## WHAT YOU WILL DO
Beneath this instruction is a block of data; output from it exactly the lines that run from the one containing "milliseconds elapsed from" through the one containing "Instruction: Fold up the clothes", inclusive.

** Opening DATA RECORDS block **

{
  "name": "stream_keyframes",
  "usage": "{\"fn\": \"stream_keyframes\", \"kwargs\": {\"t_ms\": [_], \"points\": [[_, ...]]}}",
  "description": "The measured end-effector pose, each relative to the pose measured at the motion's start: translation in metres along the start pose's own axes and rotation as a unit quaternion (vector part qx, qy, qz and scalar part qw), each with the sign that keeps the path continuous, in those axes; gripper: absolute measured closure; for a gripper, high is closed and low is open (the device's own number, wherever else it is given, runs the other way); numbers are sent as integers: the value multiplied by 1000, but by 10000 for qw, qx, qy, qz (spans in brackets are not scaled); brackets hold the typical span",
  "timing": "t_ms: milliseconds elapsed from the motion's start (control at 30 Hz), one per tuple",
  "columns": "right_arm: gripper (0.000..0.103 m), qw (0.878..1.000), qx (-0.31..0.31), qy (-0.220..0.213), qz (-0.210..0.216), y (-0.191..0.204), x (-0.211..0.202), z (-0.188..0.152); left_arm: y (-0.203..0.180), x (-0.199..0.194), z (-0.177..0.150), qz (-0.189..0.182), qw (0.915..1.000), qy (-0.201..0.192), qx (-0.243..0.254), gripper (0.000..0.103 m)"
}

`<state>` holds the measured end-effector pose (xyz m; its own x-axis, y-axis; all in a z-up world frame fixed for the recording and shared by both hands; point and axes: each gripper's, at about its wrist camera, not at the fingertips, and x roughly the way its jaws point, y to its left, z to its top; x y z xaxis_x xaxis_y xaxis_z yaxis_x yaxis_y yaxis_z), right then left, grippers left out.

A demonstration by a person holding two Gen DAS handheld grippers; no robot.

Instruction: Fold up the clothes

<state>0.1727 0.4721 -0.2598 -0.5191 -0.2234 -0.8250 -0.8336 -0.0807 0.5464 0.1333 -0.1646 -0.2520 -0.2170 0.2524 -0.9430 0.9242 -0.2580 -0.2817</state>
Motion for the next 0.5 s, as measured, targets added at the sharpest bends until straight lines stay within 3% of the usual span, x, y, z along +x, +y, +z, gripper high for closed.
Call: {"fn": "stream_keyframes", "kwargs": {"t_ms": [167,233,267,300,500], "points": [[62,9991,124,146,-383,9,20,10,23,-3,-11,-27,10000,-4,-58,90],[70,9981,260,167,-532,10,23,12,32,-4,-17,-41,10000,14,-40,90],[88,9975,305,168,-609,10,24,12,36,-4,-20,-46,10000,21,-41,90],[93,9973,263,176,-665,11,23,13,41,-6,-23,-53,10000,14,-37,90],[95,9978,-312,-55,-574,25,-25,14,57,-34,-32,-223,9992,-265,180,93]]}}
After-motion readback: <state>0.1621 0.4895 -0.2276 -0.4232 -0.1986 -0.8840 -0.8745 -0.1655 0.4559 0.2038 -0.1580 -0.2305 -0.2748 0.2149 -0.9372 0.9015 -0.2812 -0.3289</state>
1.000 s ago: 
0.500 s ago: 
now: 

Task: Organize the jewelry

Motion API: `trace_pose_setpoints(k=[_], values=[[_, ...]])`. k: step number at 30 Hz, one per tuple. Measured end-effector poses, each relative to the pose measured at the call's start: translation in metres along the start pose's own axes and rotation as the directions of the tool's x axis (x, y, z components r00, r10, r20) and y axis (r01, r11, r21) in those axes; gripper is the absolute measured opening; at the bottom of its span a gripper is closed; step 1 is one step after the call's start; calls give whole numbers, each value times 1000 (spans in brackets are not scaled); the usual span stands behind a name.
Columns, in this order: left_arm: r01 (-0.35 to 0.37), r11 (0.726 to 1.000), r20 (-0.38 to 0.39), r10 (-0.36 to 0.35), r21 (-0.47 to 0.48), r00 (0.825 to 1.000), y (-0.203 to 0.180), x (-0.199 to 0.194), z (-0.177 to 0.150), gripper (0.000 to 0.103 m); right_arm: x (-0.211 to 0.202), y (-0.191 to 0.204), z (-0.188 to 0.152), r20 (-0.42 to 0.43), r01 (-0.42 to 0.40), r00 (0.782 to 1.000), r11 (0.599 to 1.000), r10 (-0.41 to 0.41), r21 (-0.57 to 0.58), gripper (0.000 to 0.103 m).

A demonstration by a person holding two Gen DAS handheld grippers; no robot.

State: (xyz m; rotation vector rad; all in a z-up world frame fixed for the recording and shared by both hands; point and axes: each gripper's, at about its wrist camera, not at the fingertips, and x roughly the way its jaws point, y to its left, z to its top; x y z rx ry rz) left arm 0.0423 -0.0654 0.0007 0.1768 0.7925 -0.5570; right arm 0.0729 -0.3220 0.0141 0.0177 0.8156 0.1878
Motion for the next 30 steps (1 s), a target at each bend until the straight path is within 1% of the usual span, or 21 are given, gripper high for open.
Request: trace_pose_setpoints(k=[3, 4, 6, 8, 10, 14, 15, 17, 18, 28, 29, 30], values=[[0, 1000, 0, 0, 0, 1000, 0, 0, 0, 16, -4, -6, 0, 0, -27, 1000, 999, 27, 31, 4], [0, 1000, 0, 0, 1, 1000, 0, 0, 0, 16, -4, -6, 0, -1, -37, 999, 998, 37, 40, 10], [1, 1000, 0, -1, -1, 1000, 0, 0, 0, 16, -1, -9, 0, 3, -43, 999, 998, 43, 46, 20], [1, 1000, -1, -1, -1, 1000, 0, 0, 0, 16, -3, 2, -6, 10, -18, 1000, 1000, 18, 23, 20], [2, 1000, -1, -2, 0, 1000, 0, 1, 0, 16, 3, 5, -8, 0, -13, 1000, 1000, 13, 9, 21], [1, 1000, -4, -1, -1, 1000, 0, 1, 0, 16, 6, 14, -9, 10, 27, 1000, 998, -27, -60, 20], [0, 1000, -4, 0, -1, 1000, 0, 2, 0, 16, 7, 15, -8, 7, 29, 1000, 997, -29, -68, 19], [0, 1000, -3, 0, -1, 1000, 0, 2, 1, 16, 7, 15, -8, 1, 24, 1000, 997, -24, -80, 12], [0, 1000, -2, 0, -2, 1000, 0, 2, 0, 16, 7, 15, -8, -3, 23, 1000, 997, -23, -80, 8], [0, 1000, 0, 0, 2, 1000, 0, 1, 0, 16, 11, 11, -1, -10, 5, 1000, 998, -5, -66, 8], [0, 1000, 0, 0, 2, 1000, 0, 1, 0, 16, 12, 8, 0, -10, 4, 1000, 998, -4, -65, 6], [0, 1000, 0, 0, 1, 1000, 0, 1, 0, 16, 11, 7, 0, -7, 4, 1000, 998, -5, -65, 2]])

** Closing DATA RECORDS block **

## OUTPUT OF THE TASK
  "timing": "t_ms: milliseconds elapsed from the motion's start (control at 30 Hz), one per tuple",
  "columns": "right_arm: gripper (0.000..0.103 m), qw (0.878..1.000), qx (-0.31..0.31), qy (-0.220..0.213), qz (-0.210..0.216), y (-0.191..0.204), x (-0.211..0.202), z (-0.188..0.152); left_arm: y (-0.203..0.180), x (-0.199..0.194), z (-0.177..0.150), qz (-0.189..0.182), qw (0.915..1.000), qy (-0.201..0.192), qx (-0.243..0.254), gripper (0.000..0.103 m)"
}

`<state>` holds the measured end-effector pose (xyz m; its own x-axis, y-axis; all in a z-up world frame fixed for the recording and shared by both hands; point and axes: each gripper's, at about its wrist camera, not at the fingertips, and x roughly the way its jaws point, y to its left, z to its top; x y z xaxis_x xaxis_y xaxis_z yaxis_x yaxis_y yaxis_z), right then left, grippers left out.

A demonstration by a person holding two Gen DAS handheld grippers; no robot.

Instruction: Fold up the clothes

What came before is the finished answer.